"Pogon B" is a muscular Socialist version of a Howard Hawks film
"Pogon B" by Vojislav Nanovic is one of Yugoslav films made in the fifties that tackled the subject of industrialization and the accompanying social changes. "Pogon B" is just one of such titles - it is a companion piece to Jovan Zivanovic's "Zenica" and "Te noci" while Bulajic's "Uzavreli grad" is more of a psychological study of such social changes.
"Pogon B" is obviously derived from American B-pictures about macho professionals handling difficult and dangerous jobs. Some Howard Hawks works come to mind as an important influence.

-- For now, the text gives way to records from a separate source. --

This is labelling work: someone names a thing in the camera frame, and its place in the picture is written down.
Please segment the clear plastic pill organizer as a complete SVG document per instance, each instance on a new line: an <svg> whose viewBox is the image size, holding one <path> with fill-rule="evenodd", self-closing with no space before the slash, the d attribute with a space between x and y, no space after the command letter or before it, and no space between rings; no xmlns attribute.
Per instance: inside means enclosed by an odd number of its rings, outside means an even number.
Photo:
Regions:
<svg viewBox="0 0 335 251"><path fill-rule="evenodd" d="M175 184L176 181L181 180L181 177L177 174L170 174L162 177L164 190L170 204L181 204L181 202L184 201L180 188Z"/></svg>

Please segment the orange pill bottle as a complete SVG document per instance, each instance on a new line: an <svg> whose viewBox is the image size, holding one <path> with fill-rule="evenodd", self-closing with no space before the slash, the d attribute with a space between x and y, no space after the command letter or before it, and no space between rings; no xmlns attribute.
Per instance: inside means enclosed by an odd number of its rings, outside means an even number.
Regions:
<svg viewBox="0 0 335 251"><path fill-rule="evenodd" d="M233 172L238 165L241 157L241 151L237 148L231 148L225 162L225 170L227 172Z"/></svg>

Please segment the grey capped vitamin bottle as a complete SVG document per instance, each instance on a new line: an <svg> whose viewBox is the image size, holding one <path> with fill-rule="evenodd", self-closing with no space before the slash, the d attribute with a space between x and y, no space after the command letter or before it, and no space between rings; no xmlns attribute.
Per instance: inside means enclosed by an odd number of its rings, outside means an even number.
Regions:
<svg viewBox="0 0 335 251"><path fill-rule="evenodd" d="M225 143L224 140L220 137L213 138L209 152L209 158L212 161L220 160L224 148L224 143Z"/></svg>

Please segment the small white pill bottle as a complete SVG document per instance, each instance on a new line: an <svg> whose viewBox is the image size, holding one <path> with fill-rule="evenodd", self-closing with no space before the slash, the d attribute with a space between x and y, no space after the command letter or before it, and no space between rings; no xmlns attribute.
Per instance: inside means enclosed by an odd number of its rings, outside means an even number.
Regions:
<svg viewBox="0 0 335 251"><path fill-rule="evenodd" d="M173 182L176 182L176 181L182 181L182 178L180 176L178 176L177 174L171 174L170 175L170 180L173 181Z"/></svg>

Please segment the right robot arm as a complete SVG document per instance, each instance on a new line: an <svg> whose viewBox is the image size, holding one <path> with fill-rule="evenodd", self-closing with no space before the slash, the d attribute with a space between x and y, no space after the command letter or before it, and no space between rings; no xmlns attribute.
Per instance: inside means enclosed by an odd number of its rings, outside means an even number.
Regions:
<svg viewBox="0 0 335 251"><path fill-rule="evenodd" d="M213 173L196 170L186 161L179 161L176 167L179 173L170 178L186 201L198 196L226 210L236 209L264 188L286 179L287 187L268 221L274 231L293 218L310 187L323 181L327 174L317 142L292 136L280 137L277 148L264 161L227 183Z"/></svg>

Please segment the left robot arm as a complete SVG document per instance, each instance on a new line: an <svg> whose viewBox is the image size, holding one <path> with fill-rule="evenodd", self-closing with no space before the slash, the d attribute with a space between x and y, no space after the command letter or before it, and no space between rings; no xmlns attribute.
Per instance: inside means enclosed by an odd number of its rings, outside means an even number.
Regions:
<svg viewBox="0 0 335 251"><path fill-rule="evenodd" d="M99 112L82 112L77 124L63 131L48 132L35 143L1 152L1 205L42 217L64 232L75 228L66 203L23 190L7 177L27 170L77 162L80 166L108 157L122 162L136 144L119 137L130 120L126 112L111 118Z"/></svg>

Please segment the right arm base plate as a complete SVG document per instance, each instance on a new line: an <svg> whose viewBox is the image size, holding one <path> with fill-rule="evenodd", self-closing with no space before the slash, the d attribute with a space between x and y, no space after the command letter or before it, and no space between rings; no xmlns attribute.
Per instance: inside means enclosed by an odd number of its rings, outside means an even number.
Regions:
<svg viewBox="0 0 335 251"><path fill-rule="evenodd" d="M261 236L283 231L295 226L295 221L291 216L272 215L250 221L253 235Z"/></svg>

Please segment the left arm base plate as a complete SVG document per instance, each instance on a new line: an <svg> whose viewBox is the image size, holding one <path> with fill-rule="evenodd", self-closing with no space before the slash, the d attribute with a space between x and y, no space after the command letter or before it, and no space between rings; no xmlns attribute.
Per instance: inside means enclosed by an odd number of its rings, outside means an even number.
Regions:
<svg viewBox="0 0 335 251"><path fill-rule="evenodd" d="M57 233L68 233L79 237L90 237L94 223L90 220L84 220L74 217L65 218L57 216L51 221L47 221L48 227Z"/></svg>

Hawks' films were set in a capitalist environment while "Pogon B" is set in Socialist Yugoslavia. Thus it is very interesting to see how Nanovic shifts certain focal points of the story. In Hawks' films the main character is a pro facing extreme demands from the owner or maybe even the threat of losing the job if the work isn't done. In Nanovic's film, workers in an oil plant will merely be reassigned if their recent oil well fails to deliver crude. Thus, their passion for oil rigging is purely personal - it is not defined by any kind of economic pressure and there is no class struggle between the blue collar workers and their white collar CEOs. To the contrary, CEOs are treated as villains simply because they are too bureaucratic and laid back while workers bring an outstanding passion to the oil business.
Nanovic preserves Hawks' sense of strong homoerotic bonds among the male characters. Nanovic and Hawks start off with bromancing characters but the by the end of the film, each of one of the machos decides to move on to the next oil well instead of staying with his designated lady that he romanced during the course of the picture. Such homoerotic undertones are present in Zivanovic's "Te noci" that is quite similar to "Pogon B".
Of course, Hawks' characters are motivated by something more than money, they also bring personal initiative and passion to the job but in a completely different macro-economic climate. On one hand, Nanovic's film can be perceived as a direct critique of Socialist management but it can also be understood as glorification of such system since it is able to bring out creativity of an individual even in the toughest of jobs.
Nanovic is also under influence of Cluzot's "Wages of Fear" and he showcases that fascination in a very suspenseful sequence of oil rig fire.
"Pogon B" is a very solid and muscular Yugoslav film in hawksian tradition that happens to age very well.